Word for word, give every line of the listing again.

_____

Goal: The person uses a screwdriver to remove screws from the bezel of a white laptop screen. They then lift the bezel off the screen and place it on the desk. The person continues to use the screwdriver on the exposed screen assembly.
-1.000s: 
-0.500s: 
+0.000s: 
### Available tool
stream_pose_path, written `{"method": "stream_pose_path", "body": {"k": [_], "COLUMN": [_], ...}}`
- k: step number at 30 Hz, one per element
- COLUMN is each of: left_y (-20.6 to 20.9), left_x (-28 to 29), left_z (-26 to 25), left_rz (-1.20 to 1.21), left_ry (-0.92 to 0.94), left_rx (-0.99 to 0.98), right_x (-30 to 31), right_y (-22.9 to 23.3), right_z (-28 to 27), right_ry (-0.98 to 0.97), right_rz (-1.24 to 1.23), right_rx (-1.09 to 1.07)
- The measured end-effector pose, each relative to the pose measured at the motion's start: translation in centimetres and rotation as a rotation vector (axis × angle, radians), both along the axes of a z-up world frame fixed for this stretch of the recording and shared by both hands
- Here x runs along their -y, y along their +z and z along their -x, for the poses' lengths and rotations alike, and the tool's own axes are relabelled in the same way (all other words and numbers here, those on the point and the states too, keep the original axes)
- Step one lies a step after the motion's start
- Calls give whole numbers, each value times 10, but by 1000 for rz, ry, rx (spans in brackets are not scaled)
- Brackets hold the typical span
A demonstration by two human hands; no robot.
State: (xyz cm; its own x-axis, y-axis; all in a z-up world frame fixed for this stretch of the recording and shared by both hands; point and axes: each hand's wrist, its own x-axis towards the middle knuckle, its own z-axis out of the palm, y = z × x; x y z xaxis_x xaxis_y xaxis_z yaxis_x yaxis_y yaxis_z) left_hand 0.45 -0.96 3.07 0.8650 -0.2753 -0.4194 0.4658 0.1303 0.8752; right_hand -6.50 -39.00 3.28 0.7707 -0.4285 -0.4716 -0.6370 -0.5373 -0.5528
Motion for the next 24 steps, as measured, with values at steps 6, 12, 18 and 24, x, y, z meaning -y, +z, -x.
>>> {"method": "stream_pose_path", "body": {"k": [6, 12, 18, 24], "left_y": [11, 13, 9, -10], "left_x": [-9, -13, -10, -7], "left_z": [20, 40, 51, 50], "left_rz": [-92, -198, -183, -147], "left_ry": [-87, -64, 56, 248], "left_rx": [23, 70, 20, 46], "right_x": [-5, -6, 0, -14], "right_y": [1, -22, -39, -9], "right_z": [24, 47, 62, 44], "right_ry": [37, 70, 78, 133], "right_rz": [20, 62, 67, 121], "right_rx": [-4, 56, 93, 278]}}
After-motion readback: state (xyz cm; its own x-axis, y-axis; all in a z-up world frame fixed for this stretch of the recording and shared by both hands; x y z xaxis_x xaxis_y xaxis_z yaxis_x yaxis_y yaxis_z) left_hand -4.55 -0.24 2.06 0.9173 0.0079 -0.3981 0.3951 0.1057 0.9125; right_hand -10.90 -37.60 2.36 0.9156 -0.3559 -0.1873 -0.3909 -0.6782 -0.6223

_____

_REPLY_
Goal: The person uses a screwdriver to remove screws from the bezel of a white laptop screen. They then lift the bezel off the screen and place it on the desk. The person continues to use the screwdriver on the exposed screen assembly.
-1.000s: 
-0.500s: 
+0.000s: 
### Available tool
stream_pose_path, written `{"method": "stream_pose_path", "body": {"k": [_], "COLUMN": [_], ...}}`
- k: step number at 30 Hz, one per element
- COLUMN is each of: left_y (-20.6 to 20.9), left_x (-28 to 29), left_z (-26 to 25), left_rz (-1.20 to 1.21), left_ry (-0.92 to 0.94), left_rx (-0.99 to 0.98), right_x (-30 to 31), right_y (-22.9 to 23.3), right_z (-28 to 27), right_ry (-0.98 to 0.97), right_rz (-1.24 to 1.23), right_rx (-1.09 to 1.07)
- The measured end-effector pose, each relative to the pose measured at the motion's start: translation in centimetres and rotation as a rotation vector (axis × angle, radians), both along the axes of a z-up world frame fixed for this stretch of the recording and shared by both hands
- Here x runs along their -y, y along their +z and z along their -x, for the poses' lengths and rotations alike, and the tool's own axes are relabelled in the same way (all other words and numbers here, those on the point and the states too, keep the original axes)
- Step one lies a step after the motion's start
- Calls give whole numbers, each value times 10, but by 1000 for rz, ry, rx (spans in brackets are not scaled)
- Brackets hold the typical span
A demonstration by two human hands; no robot.
State: (xyz cm; its own x-axis, y-axis; all in a z-up world frame fixed for this stretch of the recording and shared by both hands; point and axes: each hand's wrist, its own x-axis towards the middle knuckle, its own z-axis out of the palm, y = z × x; x y z xaxis_x xaxis_y xaxis_z yaxis_x yaxis_y yaxis_z) left_hand 0.45 -0.96 3.07 0.8650 -0.2753 -0.4194 0.4658 0.1303 0.8752; right_hand -6.50 -39.00 3.28 0.7707 -0.4285 -0.4716 -0.6370 -0.5373 -0.5528
Motion for the next 24 steps, as measured, with values at steps 6, 12, 18 and 24, x, y, z meaning -y, +z, -x.
>>> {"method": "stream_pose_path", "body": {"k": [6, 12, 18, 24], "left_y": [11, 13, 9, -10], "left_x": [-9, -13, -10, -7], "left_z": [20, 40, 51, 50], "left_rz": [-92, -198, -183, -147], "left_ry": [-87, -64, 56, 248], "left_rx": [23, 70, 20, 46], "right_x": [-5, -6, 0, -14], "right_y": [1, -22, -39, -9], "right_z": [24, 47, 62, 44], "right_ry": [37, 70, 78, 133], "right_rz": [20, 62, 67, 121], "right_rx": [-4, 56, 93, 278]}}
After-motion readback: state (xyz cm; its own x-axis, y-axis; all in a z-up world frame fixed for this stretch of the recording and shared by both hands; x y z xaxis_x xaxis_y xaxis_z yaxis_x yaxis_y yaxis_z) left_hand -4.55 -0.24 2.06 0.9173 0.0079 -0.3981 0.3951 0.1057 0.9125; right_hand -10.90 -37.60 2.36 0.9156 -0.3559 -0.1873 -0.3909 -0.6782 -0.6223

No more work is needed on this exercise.